A las nueve y veinte de la noche llaman al timbre de la residencia neoyorquina del agente especial Aloysius Pendergast y la fiel Constance Greene acude a abrir. En el umbral aparece Alban, el hijo de Pendergast, cuyo cuerpo atado con cuerdas gruesas cae estrepitosamente al suelo.
Está muerto.
Su padre sale a la calle y persigue sin éxito a un sospechoso coche negro. Un informe dictaminará más tarde que el cadáver no presentaba signos de violencia, ni restos de alcohol o drogas. A Alban le partieron el cuello en un crimen planeado al detalle e impecablemente ejecutado, obra de profesionales.
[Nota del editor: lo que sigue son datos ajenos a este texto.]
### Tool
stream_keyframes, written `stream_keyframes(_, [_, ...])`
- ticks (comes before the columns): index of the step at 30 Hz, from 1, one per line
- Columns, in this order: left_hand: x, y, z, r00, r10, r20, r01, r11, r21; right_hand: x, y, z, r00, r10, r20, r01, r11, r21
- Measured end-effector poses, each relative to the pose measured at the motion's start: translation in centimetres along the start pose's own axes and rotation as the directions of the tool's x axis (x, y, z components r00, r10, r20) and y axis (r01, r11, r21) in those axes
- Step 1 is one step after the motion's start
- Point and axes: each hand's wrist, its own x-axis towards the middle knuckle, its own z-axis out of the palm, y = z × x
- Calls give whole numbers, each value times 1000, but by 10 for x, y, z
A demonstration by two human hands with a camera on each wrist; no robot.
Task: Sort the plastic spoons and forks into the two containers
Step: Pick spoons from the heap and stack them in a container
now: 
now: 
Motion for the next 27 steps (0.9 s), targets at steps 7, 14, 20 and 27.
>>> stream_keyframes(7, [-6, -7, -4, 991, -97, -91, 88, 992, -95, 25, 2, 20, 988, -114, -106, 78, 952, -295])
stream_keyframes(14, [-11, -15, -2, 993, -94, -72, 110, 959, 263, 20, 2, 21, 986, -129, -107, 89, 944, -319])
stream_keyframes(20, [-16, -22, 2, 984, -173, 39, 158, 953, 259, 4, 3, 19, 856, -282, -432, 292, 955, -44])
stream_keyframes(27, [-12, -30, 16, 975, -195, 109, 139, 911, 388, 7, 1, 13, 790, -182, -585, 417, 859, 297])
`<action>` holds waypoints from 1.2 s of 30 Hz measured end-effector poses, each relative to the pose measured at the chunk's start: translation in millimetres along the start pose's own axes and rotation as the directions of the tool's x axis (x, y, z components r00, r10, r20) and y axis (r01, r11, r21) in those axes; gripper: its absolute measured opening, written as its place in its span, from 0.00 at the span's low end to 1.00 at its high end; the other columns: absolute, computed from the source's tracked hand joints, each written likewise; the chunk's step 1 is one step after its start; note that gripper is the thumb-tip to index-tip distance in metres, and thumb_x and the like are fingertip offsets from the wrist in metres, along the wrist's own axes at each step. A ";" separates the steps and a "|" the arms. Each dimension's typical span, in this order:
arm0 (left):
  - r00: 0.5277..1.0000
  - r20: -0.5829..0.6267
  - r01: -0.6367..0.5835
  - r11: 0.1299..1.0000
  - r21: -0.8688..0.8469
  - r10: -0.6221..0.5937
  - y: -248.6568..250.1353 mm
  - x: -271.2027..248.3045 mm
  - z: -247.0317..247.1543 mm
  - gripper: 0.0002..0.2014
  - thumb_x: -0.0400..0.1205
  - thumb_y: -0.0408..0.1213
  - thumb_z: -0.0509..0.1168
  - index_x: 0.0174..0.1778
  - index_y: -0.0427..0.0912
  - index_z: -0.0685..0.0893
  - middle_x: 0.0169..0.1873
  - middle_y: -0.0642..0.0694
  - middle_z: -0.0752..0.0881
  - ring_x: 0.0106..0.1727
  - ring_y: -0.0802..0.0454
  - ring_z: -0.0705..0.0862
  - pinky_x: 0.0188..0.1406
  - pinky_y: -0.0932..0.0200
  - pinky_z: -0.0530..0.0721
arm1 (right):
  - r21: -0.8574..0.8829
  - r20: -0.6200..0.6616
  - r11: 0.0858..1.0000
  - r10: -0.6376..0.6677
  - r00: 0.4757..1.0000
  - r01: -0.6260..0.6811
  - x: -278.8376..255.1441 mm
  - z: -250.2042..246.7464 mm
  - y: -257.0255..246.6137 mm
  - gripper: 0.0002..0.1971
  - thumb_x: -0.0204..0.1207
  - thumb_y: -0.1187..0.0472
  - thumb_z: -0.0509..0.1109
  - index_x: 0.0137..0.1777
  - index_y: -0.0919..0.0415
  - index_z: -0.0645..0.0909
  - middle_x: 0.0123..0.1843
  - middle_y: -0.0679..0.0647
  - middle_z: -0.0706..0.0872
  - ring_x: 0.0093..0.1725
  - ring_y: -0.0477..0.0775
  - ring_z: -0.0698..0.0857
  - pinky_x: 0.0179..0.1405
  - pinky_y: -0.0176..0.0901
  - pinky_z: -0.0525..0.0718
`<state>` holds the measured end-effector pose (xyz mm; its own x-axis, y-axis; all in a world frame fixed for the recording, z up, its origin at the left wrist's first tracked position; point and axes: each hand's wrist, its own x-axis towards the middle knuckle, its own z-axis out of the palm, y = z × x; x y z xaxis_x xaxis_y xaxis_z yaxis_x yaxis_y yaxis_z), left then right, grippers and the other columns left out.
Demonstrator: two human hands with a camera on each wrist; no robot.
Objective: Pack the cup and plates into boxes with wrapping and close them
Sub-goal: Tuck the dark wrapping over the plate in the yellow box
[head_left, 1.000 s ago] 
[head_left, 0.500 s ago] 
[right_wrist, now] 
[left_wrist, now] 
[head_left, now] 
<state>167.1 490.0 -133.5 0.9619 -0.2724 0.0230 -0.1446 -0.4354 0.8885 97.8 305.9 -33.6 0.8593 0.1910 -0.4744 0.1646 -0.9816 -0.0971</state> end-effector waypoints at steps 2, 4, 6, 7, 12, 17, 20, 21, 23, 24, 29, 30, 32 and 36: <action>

Al día siguiente el teniente Peter Angler, encargado del caso, habla con el padre de la víctima y su actitud lo desconcierta. Pendergast lo informa de que apenas tenía relación con su hijo, se declara incapaz de especular sobre las causas del crimen y aparentemente no tiene interés en cooperar con la investigación policial. Pero, en cuanto llega a casa, Pendergast accede a la base de datos de homicidios no resueltos y localiza los resultados de ADN del llamado asesino del Hotel, cuya brutalidad mantuvo en vilo a Manhattan hace año y medio.
Solo tiene una pista: la gema encontrada en el estómago de la víctima.